**Activity:** What lines of the data below hold "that"? Show them.

**Dataset content:**

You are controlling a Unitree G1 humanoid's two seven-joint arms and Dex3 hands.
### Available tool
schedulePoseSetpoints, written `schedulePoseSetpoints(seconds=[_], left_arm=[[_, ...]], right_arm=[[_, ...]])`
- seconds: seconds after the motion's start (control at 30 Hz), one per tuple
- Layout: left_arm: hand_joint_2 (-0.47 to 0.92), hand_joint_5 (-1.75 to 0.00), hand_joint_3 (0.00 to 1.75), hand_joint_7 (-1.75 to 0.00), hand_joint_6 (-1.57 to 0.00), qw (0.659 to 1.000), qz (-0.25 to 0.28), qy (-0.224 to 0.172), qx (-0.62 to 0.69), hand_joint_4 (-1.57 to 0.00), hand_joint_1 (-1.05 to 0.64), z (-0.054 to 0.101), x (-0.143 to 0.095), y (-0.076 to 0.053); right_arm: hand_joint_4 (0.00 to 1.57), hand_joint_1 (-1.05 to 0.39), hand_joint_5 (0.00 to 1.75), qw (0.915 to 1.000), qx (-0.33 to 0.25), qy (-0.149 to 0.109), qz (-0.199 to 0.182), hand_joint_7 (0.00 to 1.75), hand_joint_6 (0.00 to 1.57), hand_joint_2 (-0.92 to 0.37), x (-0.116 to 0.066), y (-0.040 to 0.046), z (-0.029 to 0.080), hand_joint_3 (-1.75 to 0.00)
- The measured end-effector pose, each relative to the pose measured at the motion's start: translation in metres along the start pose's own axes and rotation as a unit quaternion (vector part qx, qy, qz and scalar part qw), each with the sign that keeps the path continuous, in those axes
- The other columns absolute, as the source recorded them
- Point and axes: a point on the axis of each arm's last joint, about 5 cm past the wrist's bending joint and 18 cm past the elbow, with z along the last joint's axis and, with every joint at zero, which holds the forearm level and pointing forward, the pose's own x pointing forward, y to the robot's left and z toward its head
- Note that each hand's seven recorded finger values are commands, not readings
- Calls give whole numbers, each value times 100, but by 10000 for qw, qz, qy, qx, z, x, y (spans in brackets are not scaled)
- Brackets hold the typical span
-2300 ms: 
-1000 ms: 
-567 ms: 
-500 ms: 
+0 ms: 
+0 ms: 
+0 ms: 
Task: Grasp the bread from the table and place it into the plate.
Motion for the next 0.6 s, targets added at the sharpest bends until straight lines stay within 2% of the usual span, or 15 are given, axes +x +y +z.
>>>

**Answer space:**
- The measured end-effector pose, each relative to the pose measured at the motion's start: translation in metres along the start pose's own axes and rotation as a unit quaternion (vector part qx, qy, qz and scalar part qw), each with the sign that keeps the path continuous, in those axes
- Note that each hand's seven recorded finger values are commands, not readings

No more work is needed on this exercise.